About this exercise:
None of the pictures should be copied, though every line of the listing must be printed exactly.

======== Input data

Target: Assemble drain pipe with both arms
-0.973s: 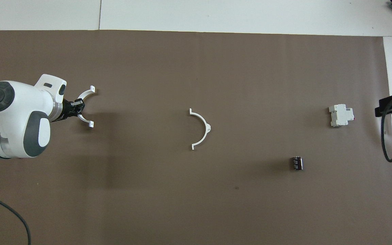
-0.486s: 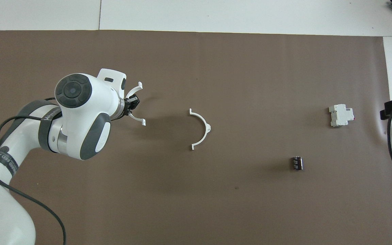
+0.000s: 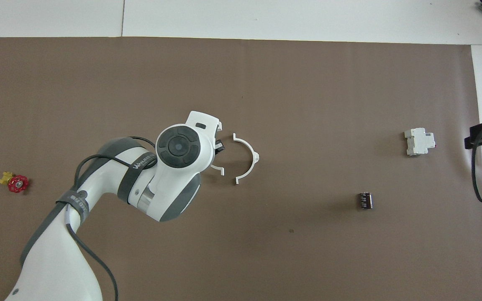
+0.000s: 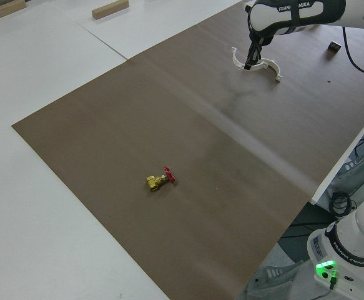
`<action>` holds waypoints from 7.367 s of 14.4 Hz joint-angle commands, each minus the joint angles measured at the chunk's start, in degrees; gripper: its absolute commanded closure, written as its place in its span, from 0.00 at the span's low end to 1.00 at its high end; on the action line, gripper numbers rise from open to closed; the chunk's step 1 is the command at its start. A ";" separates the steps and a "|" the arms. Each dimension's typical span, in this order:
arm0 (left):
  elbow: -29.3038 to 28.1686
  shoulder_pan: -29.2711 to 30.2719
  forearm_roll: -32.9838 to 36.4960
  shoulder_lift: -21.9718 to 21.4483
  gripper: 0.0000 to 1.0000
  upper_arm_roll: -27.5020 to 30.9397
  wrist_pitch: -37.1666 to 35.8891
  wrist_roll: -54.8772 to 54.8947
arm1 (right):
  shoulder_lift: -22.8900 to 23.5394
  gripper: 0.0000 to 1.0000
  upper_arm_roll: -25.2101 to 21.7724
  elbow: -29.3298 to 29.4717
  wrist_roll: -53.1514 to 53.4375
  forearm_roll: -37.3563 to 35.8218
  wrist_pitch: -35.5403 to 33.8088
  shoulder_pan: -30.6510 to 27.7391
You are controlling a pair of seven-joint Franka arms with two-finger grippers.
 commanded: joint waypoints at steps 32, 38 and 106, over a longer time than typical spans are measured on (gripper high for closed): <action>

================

Your solution:
Target: Assemble drain pipe with both arms
-0.973s: 
-0.486s: 
+0.000s: 
+0.000s: 
`<action>` holds waypoints from 7.367 s of 14.4 Hz joint-angle commands, each minus the joint angles measured at the chunk's start, in degrees; gripper: its absolute commanded closure, written as its place in its span, from 0.00 at the span's low end to 1.00 at its high end; on the action line, gripper numbers rise from open to closed; the chunk's step 1 is the command at its start. A ";" separates the steps and a "|" the arms. Each dimension's typical span, in this order:
arm0 (left):
  elbow: -29.3038 to 28.1686
  shoulder_pan: -29.2711 to 30.2719
  forearm_roll: -32.9838 to 36.4960
  shoulder_lift: -21.9718 to 21.4483
  gripper: 0.0000 to 1.0000
  upper_arm_roll: -27.5020 to 30.9397
  wrist_pitch: -37.1666 to 35.8891
  wrist_roll: -54.8772 to 54.8947
arm1 (right):
  shoulder_lift: -22.8900 to 23.5394
  gripper: 0.0000 to 1.0000
  upper_arm_roll: -25.2101 to 21.7724
  elbow: -29.3298 to 29.4717
  wrist_roll: -53.1514 to 53.4375
  forearm_roll: -37.3563 to 35.8218
  wrist_pitch: -35.5403 to 33.8088
  shoulder_pan: -30.6510 to 27.7391
You are controlling a pair of seven-joint Franka arms with two-finger grippers.
 commanded: joint waypoints at steps 32, 38 and 106, over a longer time than typical spans are measured on (gripper high for closed): <action>

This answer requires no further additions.